Given the rising tension with the US, China is keen to ramp up its domestic chipmaking capabilities. Meanwhile, the US is doing everything it can to keep key technology and talent out of China.

In the latest development, SK Hynix is seeing its plans to overhaul a large facility in China, intended to streamline the production of memory chips, thwarted due to US pressure.

The South Korean company is the world’s biggest supplier of dynamic random-access memory (DRAM) chips and has a large facility in the eastern Chinese city of Wuxi. SK Hynix reportedly wants to update the factory with some of the latest extreme ultraviolet photolithography (EUV) machines – essential equipment necessary to produce cutting-edge semiconductors – produced only by Dutch company ASML.

The US government has been adamant about keeping this key equipment out of China and is now trying to block the deal as part of the ongoing tug-of-war between Beijing and Washington, Reuters reported, citing people familiar with the matter.

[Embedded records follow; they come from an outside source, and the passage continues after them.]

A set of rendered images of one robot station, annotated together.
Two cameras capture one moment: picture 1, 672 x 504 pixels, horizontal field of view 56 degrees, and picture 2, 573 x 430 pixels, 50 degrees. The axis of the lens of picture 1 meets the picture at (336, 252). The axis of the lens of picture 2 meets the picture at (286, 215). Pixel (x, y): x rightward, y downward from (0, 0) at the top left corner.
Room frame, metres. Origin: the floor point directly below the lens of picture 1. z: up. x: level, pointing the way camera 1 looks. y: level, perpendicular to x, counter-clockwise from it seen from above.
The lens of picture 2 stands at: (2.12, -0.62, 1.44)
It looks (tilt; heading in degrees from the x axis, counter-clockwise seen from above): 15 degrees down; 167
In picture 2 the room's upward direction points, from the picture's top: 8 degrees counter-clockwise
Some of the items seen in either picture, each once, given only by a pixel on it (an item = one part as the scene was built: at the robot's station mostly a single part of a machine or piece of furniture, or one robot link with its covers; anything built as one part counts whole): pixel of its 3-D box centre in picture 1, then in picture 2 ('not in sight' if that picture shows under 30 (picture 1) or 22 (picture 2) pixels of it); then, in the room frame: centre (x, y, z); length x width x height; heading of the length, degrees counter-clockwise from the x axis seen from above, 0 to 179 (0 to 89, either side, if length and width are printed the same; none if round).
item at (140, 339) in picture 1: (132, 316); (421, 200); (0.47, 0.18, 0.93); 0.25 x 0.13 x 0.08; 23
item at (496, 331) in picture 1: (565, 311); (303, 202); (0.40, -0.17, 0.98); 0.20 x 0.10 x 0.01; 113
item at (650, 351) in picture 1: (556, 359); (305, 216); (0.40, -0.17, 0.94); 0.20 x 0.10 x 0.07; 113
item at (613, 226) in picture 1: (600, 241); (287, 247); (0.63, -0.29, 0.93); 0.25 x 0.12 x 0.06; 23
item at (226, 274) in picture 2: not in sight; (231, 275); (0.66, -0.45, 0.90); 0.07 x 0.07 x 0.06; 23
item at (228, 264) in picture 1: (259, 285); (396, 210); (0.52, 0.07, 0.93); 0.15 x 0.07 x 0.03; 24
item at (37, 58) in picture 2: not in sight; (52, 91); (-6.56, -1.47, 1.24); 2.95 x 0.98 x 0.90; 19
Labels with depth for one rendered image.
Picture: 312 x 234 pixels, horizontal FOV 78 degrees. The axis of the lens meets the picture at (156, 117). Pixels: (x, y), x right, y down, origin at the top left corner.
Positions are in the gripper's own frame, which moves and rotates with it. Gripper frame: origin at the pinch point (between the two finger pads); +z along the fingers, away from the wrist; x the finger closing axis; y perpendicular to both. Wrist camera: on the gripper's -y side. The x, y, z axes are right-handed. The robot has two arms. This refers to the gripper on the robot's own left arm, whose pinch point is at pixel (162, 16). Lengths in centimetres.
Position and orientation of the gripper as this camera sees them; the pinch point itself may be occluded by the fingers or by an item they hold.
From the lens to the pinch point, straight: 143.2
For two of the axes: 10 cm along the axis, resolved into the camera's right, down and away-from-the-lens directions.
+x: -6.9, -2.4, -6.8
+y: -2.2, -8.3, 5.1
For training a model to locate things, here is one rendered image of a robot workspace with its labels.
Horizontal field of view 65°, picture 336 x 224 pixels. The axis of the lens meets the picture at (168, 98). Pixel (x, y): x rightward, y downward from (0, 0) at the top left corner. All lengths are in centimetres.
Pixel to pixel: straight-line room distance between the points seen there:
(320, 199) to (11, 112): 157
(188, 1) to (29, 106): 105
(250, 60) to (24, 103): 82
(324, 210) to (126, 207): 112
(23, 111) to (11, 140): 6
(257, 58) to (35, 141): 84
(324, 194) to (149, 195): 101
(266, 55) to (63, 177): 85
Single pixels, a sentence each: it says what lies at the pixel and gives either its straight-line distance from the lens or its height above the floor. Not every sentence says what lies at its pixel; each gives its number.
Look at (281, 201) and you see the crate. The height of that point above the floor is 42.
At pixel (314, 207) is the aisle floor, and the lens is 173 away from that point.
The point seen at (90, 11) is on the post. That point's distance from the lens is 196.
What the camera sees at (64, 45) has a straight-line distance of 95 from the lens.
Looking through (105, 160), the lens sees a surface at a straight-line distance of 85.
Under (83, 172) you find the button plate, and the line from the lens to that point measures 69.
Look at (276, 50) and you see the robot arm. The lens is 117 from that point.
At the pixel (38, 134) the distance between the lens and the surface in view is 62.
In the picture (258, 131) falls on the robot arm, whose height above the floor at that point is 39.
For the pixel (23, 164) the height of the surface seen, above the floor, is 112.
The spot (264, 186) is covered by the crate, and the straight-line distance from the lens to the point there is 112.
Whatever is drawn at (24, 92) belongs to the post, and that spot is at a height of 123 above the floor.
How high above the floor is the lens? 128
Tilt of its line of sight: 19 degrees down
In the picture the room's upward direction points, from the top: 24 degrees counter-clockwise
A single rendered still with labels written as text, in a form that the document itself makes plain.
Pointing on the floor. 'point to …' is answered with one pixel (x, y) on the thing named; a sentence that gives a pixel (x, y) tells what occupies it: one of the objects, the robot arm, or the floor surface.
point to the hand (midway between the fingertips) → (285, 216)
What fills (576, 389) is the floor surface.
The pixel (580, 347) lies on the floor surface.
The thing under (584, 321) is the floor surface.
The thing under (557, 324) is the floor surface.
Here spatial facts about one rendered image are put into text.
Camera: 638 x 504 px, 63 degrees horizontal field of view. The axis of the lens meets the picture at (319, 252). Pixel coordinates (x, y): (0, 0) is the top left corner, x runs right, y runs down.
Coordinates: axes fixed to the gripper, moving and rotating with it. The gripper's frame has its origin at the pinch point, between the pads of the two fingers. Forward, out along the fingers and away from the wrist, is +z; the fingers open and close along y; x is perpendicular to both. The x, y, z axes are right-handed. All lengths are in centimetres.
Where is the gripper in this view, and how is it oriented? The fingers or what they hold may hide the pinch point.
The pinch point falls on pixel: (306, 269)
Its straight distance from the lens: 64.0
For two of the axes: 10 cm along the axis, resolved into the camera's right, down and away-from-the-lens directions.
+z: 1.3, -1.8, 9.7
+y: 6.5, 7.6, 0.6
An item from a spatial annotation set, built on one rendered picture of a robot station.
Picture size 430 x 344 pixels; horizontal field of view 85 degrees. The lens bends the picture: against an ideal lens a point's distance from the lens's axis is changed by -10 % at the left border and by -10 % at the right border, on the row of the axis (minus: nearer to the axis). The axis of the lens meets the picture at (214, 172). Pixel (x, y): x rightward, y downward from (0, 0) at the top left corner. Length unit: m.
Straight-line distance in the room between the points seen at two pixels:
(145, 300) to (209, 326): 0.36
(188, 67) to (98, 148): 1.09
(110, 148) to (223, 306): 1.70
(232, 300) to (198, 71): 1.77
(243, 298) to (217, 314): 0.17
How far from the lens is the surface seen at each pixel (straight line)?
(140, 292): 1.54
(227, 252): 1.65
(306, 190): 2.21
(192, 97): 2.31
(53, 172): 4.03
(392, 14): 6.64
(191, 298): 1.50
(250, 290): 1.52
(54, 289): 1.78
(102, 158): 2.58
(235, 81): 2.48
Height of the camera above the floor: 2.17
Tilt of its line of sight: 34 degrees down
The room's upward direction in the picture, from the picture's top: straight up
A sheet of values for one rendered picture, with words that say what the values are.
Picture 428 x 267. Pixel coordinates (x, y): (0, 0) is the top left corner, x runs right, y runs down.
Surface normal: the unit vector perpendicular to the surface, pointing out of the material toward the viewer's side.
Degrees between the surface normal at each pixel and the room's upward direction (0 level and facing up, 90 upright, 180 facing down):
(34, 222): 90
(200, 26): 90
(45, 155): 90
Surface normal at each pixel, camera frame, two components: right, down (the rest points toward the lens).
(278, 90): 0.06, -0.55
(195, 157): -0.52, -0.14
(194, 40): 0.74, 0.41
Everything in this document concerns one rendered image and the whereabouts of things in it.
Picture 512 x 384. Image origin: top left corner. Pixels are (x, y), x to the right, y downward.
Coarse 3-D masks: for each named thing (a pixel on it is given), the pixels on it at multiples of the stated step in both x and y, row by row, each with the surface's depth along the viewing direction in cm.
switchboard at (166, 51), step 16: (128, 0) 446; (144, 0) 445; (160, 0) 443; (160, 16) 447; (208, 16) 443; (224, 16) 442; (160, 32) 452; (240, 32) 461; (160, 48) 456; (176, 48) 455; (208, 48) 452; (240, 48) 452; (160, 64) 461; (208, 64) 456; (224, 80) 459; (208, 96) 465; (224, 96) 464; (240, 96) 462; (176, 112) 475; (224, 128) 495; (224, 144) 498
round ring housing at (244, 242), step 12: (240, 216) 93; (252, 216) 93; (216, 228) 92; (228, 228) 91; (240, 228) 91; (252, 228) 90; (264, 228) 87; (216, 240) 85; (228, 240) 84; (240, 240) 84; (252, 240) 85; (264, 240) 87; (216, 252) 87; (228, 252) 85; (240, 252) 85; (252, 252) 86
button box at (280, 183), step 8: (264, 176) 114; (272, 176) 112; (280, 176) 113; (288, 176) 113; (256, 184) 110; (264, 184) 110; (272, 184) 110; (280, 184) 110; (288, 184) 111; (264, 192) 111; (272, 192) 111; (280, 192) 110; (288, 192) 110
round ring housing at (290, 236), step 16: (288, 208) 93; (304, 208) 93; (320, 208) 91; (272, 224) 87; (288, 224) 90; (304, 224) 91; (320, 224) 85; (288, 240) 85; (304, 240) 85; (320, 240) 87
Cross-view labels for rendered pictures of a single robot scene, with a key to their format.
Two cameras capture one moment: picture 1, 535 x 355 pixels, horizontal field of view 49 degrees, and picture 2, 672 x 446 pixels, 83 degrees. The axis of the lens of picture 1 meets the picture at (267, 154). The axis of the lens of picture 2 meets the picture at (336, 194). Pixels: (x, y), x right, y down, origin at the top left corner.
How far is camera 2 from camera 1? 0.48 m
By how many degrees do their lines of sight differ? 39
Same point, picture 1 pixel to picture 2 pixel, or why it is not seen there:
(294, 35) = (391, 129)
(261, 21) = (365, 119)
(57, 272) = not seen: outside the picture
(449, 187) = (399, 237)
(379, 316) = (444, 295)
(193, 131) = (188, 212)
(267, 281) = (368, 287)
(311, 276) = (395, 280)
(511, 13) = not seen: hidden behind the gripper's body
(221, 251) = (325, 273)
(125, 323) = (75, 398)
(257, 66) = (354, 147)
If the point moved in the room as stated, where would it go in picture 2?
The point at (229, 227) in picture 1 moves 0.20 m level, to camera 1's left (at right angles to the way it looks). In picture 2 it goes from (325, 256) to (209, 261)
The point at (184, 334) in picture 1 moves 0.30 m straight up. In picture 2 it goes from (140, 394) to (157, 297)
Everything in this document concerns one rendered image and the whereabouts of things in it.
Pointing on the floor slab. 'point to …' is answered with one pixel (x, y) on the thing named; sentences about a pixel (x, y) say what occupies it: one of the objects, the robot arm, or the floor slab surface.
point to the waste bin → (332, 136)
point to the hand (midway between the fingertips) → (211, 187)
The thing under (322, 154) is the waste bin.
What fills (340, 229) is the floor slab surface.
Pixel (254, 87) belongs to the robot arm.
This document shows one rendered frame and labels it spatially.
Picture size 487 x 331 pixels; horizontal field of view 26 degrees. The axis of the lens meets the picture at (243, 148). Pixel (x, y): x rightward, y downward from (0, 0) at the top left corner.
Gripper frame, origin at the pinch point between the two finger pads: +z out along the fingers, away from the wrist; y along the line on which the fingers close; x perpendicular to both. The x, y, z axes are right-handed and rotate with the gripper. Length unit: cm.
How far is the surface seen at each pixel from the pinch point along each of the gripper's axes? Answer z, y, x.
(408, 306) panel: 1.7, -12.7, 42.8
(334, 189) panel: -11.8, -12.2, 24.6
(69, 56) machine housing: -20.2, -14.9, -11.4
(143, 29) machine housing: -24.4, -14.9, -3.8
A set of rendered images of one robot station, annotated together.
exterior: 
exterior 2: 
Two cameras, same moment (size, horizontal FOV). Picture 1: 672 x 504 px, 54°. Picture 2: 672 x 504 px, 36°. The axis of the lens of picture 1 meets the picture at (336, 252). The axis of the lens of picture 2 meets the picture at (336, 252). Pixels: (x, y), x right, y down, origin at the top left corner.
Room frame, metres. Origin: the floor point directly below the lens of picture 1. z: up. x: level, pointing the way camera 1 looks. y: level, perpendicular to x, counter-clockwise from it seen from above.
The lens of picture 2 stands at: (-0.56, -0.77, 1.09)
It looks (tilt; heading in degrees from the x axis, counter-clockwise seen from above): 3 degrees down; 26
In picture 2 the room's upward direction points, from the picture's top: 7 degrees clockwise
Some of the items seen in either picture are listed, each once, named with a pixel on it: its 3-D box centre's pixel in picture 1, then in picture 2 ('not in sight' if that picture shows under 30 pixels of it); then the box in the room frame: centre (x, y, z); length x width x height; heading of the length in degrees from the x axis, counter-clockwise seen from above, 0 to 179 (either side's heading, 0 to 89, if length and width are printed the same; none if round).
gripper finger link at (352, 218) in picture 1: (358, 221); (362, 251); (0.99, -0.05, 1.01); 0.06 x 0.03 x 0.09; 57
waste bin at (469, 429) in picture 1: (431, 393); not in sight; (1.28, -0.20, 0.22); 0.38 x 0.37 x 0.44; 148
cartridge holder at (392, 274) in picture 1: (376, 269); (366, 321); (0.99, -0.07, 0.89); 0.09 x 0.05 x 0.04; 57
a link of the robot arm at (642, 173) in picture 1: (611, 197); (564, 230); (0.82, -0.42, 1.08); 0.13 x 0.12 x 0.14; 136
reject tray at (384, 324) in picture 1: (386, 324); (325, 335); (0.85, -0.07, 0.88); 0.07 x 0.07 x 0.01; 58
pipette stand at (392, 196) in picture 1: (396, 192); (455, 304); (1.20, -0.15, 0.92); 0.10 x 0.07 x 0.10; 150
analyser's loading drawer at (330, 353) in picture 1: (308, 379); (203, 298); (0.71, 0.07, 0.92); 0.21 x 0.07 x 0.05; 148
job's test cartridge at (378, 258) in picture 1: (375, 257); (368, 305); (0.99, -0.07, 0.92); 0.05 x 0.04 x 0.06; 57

In another instance, semiconductor giant Intel has put plans on hold to take over an abandoned joint-venture factory of GlobalFoundries in the central Chinese city of Chengdu, according to Bloomberg, which cites sources familiar with the deal.

The plan was intended to accelerate the capacity of Intel’s expansion in the Chinese semiconductor industry. However, it was reportedly rejected by the White House due to security concerns.